Did you try Veganuary this year, or are you thinking of making vegan or plant-based eating a more regular habit? Dr. Gemma Newman has some handy tips for you.
With so many diets like low-fat, high-fat, low-carb, vegan, paleo, and keto, it’s easy to get overwhelmed. Surely some of them work, but which is the best for you?
Veganuary is becoming increasingly popular. In 2018, 170,000 people took part, which was a huge increase from 2017. Last year, over 250,000 people joined in, and the numbers are expected to rise even more this year.
But you might wonder if going vegan is actually healthy. How does it stand out from other diets that are often touted as good for health? There’s a lot of confusion about nutrition, partly due to media and food companies.
However, the benefits of eating lots of vegetables and fruits, choosing whole unprocessed foods, and avoiding processed meats, sugary snacks, and white bread are undeniable.
When people are uncertain about what’s healthy, they might stick to their usual diet, claiming everything’s fine in moderation. But this isn’t true. Just as we wouldn’t advise someone to smoke in moderation, the same applies to sugary drinks and processed meats. The World Health Organization classifies processed meats as a carcinogen, linked to cancer, so they aren’t good for you even in moderation.
Fortunately, experts like Dr. David Katz from the American College of Lifestyle Medicine have reached a consensus on healthy eating. They agreed that a diet rich in vegetables, fruits, beans, nuts, seeds, whole grains, and water is key to health. Comparing a paleo plate to a whole food plant-based plate shows they share more in common than the typical Western diet.
Eating patterns that support heart health are crucial, as heart disease remains a leading cause of death. Remarkably, the only diet proven to reverse coronary artery blockages quickly is a whole food plant-based diet, as shown in studies like the Lifestyle Heart Trial and Mount Abu Heart Trial.
Switching to a plant-based diet might seem daunting if you’re used to a Western diet, but here’s how you can start if you believe it’s the healthiest option.
Begin by exploring cookbooks like “So Vegan in 5” and “BOSH!” which offer simple and delicious vegan recipes. Social media platforms like Instagram, with hashtags like vegan, can inspire you with stories of others’ plant-based journeys.

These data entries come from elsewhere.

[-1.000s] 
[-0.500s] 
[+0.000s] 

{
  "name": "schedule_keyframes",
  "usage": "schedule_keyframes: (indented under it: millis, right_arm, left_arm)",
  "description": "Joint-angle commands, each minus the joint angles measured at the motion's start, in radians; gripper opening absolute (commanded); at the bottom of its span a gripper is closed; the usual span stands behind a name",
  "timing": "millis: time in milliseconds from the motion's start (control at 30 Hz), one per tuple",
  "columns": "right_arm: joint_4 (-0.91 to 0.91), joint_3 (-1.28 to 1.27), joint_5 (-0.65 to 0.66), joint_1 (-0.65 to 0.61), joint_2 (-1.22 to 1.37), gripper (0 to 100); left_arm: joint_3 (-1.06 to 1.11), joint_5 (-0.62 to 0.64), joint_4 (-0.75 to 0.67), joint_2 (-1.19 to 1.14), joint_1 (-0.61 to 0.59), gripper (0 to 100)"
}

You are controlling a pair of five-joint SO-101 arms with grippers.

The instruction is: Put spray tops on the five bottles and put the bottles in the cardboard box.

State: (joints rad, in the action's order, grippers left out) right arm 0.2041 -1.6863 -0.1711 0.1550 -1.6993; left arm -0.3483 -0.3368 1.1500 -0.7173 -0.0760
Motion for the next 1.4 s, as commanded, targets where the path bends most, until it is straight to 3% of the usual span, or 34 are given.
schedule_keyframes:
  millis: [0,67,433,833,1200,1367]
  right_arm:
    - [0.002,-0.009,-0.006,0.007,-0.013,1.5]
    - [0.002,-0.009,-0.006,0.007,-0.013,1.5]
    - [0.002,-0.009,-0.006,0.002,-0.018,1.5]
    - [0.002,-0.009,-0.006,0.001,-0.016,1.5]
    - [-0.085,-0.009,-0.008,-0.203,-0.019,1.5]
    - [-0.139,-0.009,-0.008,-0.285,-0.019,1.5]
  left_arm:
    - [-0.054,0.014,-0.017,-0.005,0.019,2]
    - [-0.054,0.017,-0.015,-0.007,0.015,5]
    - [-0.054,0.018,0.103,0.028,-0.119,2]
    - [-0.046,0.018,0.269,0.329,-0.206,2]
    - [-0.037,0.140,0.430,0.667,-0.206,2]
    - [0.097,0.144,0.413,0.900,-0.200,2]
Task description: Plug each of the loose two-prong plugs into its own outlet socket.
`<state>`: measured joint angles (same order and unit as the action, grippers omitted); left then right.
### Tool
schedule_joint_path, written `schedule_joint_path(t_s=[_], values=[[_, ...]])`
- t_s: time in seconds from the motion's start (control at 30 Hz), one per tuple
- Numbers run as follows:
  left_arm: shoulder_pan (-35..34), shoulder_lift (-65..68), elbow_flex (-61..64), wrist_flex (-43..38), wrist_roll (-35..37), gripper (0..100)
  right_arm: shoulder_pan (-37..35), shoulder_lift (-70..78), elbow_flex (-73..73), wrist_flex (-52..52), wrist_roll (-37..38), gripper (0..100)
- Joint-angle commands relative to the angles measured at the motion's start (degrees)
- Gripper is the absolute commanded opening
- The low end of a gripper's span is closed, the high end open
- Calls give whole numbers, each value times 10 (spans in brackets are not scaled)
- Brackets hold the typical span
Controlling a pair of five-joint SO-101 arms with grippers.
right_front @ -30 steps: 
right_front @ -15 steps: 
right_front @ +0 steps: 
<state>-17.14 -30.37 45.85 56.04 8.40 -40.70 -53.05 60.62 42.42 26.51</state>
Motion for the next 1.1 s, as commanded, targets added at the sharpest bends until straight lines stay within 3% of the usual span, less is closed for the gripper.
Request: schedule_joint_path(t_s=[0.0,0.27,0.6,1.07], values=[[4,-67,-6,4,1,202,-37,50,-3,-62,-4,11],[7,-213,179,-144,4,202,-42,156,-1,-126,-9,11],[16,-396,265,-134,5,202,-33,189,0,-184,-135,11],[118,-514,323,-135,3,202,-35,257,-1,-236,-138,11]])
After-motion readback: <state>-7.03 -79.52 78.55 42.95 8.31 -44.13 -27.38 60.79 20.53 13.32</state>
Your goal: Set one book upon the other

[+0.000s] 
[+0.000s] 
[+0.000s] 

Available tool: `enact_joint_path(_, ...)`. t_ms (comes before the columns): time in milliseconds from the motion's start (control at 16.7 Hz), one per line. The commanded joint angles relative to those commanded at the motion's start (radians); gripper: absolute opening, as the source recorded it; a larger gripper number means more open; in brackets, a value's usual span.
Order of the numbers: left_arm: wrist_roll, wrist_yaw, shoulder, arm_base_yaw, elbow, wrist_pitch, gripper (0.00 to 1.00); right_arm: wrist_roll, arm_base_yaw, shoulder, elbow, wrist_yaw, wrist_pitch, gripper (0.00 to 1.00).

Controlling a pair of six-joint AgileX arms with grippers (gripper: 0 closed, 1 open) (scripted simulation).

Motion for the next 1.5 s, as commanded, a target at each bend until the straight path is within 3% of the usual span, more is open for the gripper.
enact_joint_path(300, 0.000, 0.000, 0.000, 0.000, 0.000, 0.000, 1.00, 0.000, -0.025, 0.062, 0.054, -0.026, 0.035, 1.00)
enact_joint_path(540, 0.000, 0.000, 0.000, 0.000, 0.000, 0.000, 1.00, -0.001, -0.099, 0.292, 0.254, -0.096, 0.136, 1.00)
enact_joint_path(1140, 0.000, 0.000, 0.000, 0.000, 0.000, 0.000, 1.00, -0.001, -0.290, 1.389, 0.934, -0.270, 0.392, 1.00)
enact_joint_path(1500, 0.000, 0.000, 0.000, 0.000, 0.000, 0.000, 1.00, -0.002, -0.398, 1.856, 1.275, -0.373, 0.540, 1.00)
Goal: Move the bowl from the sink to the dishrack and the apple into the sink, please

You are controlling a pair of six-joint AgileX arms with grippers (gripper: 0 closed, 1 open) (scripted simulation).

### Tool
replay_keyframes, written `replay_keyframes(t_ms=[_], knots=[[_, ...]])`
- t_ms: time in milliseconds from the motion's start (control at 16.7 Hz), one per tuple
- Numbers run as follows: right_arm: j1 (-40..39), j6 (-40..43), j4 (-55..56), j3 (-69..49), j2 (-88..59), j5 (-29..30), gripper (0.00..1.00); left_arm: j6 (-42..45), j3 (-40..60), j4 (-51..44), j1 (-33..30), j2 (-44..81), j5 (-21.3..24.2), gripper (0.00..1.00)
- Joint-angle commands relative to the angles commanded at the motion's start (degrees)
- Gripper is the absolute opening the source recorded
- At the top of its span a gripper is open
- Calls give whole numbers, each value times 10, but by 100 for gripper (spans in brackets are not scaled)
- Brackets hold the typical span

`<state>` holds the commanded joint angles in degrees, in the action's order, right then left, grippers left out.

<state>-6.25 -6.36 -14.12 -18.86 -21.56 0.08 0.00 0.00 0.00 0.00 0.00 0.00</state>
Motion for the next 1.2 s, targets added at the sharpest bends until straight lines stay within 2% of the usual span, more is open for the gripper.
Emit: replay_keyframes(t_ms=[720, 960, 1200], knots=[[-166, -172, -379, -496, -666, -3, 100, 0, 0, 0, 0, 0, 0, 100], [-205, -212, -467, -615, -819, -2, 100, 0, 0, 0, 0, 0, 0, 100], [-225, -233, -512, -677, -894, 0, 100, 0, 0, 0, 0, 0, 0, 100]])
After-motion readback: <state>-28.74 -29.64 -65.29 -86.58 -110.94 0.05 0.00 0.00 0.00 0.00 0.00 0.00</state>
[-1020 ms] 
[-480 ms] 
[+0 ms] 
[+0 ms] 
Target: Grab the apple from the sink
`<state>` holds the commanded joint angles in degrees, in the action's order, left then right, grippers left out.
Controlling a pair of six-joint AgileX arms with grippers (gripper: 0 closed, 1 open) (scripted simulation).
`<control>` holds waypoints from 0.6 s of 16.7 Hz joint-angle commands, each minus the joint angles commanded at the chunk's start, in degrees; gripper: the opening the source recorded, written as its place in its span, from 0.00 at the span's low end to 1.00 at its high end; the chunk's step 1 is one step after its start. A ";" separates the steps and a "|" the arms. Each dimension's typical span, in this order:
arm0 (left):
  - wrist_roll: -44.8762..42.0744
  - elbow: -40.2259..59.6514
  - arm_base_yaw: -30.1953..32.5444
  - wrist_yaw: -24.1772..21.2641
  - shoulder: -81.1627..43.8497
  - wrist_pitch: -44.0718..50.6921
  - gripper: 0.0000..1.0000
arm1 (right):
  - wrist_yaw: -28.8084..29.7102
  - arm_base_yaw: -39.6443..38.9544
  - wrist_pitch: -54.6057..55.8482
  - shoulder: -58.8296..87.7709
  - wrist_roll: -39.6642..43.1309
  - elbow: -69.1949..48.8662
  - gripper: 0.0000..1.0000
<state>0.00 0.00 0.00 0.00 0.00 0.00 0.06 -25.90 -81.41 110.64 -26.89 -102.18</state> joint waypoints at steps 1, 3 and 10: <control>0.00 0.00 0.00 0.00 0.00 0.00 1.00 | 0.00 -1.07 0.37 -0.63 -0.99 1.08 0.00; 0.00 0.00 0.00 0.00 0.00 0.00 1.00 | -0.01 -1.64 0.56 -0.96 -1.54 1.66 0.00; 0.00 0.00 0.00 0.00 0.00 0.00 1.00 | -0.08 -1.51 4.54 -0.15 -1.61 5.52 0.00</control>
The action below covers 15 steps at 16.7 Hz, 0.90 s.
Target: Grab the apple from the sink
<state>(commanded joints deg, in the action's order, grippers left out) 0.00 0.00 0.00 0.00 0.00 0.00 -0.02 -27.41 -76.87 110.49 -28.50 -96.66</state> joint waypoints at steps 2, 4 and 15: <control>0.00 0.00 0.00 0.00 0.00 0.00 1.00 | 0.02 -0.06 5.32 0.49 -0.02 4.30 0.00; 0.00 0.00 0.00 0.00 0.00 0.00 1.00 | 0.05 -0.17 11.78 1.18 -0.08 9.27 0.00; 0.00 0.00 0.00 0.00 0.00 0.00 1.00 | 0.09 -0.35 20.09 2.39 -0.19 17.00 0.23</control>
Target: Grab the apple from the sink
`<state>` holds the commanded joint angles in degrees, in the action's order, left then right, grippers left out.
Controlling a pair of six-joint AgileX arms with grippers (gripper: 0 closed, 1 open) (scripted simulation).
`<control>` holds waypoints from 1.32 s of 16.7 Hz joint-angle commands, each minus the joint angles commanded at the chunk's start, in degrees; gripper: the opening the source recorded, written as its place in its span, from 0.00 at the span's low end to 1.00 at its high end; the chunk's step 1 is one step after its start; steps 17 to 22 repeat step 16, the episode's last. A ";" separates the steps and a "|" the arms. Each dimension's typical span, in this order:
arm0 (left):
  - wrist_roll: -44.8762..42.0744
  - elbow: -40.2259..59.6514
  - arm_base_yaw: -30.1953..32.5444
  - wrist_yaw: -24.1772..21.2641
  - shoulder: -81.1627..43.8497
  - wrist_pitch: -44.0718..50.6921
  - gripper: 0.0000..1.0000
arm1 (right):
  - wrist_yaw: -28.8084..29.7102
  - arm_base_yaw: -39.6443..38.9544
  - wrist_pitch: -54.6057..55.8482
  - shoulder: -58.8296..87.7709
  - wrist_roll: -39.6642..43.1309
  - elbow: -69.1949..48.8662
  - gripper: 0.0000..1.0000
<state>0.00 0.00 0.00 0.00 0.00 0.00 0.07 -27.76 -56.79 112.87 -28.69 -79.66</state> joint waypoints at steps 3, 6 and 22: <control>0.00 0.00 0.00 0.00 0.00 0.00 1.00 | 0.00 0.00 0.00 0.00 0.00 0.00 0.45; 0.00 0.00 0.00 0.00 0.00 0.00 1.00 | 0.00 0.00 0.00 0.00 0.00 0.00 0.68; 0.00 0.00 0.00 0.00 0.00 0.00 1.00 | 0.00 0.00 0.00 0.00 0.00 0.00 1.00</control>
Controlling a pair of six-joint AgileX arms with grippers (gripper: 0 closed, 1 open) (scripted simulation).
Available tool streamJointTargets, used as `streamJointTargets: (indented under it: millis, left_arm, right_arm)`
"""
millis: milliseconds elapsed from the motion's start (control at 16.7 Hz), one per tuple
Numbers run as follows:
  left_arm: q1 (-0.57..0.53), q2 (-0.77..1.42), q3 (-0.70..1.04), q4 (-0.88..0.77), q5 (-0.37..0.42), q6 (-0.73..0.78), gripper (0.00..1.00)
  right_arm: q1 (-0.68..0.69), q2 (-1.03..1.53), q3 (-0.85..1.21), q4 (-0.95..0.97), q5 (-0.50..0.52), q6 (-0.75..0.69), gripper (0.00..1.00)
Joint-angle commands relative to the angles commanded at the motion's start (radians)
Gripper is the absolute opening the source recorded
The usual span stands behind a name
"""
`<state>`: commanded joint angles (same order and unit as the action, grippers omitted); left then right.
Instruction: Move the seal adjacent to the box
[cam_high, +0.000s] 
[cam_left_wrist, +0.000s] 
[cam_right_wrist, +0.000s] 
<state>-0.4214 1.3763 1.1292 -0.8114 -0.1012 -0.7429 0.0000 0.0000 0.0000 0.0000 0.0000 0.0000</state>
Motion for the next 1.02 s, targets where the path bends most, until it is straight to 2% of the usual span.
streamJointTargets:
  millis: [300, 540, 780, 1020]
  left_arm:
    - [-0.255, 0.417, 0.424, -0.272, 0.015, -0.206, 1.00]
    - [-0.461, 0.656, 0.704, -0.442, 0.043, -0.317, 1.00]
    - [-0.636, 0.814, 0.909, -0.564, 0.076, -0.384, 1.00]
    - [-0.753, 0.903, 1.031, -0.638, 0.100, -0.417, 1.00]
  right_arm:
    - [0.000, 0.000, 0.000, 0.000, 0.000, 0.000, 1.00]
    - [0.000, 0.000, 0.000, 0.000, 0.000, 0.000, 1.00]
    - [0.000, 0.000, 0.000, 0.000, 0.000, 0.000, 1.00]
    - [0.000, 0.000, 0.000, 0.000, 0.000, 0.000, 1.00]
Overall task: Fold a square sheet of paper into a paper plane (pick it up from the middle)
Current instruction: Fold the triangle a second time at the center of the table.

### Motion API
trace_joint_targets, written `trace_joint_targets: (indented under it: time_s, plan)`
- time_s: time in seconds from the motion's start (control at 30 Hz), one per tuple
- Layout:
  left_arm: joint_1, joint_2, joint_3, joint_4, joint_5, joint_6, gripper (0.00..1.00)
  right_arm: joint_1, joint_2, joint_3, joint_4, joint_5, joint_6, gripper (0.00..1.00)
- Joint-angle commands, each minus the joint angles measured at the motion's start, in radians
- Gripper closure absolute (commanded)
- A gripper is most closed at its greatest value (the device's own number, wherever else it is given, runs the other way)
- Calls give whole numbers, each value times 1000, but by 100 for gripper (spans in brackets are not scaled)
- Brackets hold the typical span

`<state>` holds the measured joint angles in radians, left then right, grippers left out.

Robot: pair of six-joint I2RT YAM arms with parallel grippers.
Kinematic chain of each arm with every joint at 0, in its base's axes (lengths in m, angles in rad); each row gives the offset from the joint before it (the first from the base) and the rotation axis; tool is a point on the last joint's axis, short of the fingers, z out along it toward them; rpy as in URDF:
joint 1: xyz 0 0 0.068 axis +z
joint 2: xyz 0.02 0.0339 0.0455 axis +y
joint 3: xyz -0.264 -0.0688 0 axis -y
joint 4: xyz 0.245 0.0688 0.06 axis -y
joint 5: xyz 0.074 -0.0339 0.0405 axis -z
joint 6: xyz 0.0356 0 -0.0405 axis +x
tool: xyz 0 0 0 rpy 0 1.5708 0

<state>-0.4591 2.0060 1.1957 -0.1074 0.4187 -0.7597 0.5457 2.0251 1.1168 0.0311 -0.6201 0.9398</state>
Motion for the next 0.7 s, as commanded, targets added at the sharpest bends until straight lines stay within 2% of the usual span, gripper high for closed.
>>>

Start small by modifying your favorite meals, like turning chicken curry into chickpea curry, or beef Bolognese into a lentil version. Gradually experiment with plant-based meals until they become part of your regular routine.
Initially, try having a plant-based breakfast two or three times a week, including non-dairy milk in your coffee or tea. Once comfortable, increase this pattern to lunch, and eventually incorporate more plant-based meals into your week. Rapid transition to a fully whole food plant-based diet often brings benefits within weeks, though temporary bloating or flatulence might occur as your gut adjusts.
Both the American and British Dietetic Associations affirm that well-planned plant-based diets support healthy living at any age and can help prevent diseases like heart disease and cancer. Such diets are also linked to lower risks of chronic respiratory issues and allergies in children.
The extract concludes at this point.